The two frameworks differ fundamentally on the source of identification. Structural microeconometrics identifies parameters through the theoretical model: the model's assumptions about preferences, technology, and expectations pin down what the data can reveal. Design-based microeconometrics identifies causal effects through the research design: the assignment mechanism, not a behavioral model, provides the identifying variation.
They also differ on the role of functional form assumptions. Structural models typically require parametric or semiparametric assumptions for computational feasibility and economic interpretation. Design-based methods strive to minimize such assumptions, relying instead on design features like discontinuity thresholds or instrument exogeneity. A structural model might assume a specific utility function; a design-based study might assume only that the density of the running variable is continuous at the cutoff.
The definition of the causal parameter differs sharply. In structural microeconometrics, the parameter of interest is a deep structural parameter—a preference parameter, a technology parameter—that is invariant to policy changes. In design-based microeconometrics, the parameter is a treatment effect for a specific subpopulation, often local to the instrument or cutoff. The structural parameter supports broad counterfactual predictions; the design-based parameter supports internally valid inference for a specific intervention.
External validity is a point of tension. Structural models are built for extrapolation: they can predict outcomes under new policies because the estimated parameters are supposed to be invariant. Design-based estimates are internally valid but may not generalize to other populations or settings. A structural model of demand can predict the effect of a new tax; a design-based estimate of a job-training program may only apply to the specific site and year studied.
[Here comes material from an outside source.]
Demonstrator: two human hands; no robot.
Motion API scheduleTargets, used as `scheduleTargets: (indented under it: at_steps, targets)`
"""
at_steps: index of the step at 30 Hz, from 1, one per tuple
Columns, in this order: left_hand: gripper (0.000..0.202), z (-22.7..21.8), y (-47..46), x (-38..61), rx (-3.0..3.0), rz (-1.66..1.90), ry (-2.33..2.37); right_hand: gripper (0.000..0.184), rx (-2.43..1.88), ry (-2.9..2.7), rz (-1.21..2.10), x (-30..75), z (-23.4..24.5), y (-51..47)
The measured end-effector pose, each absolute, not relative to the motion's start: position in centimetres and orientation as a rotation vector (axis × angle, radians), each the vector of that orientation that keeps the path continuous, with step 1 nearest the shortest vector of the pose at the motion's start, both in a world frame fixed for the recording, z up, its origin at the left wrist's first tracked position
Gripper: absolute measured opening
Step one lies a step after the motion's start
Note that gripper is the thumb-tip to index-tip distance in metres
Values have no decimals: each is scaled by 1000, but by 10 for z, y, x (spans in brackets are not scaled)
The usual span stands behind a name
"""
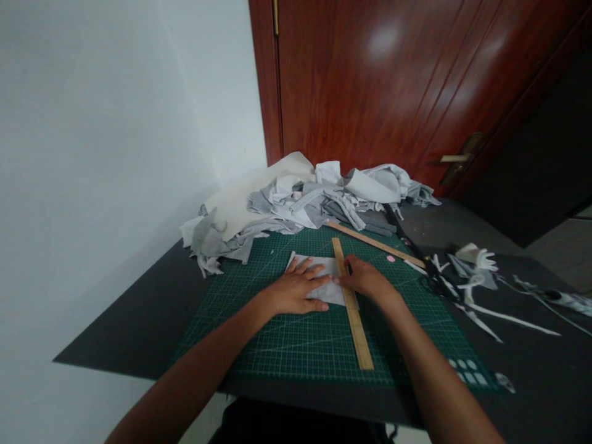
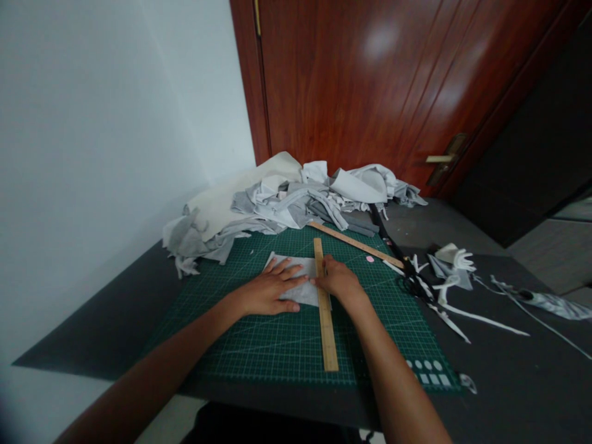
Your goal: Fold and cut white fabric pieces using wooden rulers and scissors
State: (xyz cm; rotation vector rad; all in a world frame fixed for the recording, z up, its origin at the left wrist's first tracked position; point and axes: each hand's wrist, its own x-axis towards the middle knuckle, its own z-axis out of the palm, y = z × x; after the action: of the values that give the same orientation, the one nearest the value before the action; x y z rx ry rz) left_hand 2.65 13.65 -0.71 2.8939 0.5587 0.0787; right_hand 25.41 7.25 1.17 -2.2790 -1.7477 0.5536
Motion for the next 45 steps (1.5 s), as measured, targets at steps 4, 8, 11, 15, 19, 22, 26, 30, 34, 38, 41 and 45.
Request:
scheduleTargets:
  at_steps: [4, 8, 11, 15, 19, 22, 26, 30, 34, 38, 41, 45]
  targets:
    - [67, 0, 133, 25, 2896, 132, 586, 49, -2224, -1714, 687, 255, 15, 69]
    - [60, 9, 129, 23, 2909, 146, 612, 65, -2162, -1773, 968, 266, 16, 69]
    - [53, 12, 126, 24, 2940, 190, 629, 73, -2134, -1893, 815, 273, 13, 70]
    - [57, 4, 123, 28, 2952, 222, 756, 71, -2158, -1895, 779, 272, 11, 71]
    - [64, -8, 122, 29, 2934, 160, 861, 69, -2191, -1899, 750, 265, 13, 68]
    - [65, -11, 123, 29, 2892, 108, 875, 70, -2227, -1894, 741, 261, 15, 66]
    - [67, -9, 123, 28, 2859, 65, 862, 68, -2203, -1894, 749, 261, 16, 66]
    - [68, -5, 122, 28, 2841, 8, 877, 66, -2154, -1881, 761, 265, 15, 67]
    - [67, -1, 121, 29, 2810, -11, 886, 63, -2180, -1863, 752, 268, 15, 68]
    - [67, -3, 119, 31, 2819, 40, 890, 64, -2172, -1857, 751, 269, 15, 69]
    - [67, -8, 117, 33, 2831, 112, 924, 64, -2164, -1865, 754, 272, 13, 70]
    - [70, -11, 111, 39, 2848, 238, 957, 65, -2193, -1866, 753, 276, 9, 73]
Today, structural and design-based microeconometrics coexist as living traditions, each with its own domain of dominance. Structural methods are standard in industrial organization, where researchers need to predict the effects of mergers, entry, and regulation. Design-based methods dominate labor and development economics, where the focus is on program evaluation and causal inference from natural experiments.
There is also a growing zone of synthesis. Researchers increasingly use design-based methods to validate structural models, or embed design-based estimates within structural frameworks to improve external validity. For example, a structural model of consumer demand might be estimated using variation from a regression discontinuity design, combining the internal validity of the design with the counterfactual capacity of the model. This synthesis is the defining frontier of the subfield.
What the two frameworks agree on is that credible inference requires explicit assumptions and transparent reporting. Both traditions have pushed the field toward greater rigor in specification testing, sensitivity analysis, and replication. Where they disagree is on the role of theory: whether the model or the design should be the primary source of identification. This disagreement is not a sign of weakness but a productive tension that drives the field forward. A student entering microeconometrics today must understand both frameworks, because the best applied work often draws on the strengths of each.